Du côté de l’opposition, Laurent Gbagbo s’est dit « heureux » auprès de ses proches de cette décision. Ira-t-il jusqu’à se saisir de son téléphone pour remercier Alassane Ouattara d’un geste que lui et ses partisans réclamaient depuis des années ? L’ex-première dame Simone Gbagbo, divorcée civilement et politiquement de son époux, n’a, elle, manifesté aucune joie. Il faut dire que son ancien aide de camp, Anselme Seka Yapo, connu sous le surnom de seka seka ne figure pas parmi les bénéficiaires de la mesure présidentielle.

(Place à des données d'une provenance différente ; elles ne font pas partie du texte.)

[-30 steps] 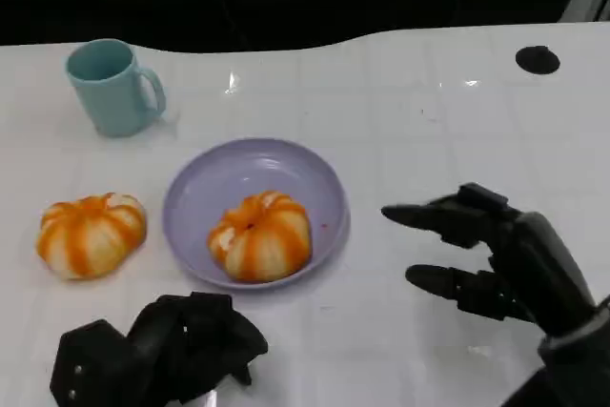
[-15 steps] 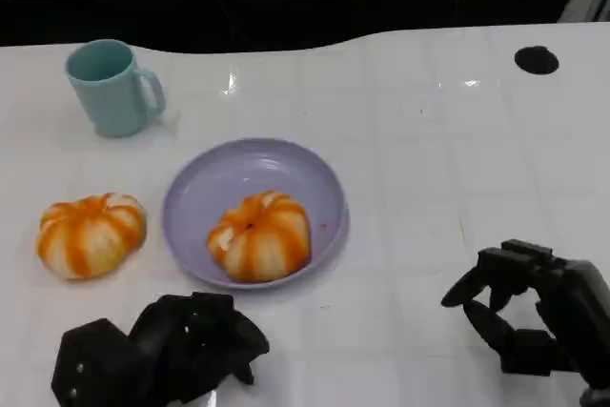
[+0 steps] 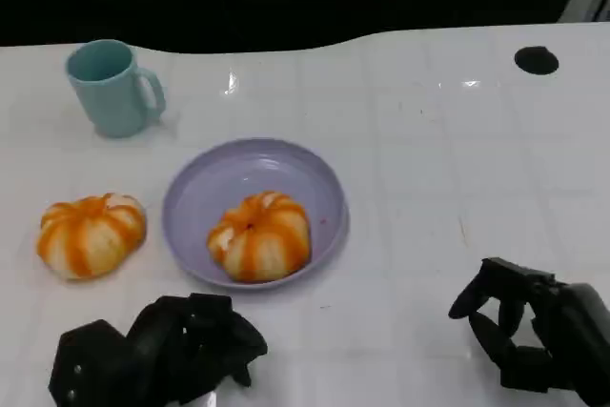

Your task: Grasp the bread from the table and place it into the plate.

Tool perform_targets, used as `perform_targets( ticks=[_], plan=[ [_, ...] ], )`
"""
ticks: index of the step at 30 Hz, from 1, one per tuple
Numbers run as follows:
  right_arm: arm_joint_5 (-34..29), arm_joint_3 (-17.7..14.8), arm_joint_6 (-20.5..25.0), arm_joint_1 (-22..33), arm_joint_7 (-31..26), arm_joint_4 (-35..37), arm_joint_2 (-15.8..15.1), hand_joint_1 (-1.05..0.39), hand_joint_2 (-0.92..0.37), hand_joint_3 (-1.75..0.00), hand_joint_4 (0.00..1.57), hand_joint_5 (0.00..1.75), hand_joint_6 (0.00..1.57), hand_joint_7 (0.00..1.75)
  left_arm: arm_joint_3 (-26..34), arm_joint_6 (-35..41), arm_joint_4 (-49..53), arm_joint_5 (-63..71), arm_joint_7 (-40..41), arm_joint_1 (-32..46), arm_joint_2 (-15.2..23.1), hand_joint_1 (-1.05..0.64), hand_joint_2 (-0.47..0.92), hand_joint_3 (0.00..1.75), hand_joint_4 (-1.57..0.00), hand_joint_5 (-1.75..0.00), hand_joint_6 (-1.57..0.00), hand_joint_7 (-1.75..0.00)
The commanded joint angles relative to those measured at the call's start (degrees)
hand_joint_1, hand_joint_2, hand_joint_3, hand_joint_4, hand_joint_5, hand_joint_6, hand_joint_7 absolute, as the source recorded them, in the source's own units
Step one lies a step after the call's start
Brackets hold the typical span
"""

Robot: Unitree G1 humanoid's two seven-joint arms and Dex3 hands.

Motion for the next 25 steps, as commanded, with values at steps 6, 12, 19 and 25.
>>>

« Son dossier est plus complexe », explique une source proche du pouvoir, et aussi plus lourd. Condamné pour l’assassinat en 2002 de l’ancien président Robert Gueï ainsi que celui du chauffeur de l’ancien ministre Joël N’Guessan durant la crise postélectorale de 2010-2011, « Seka Seka » a également été accusé d’être l’un des responsables des « escadrons de la mort », suspectés d’assassinats politiques durant les années 2000. Son nom a notamment été cité dans la disparition toujours irrésolue du journaliste franco-canadien Guy-André Kieffer.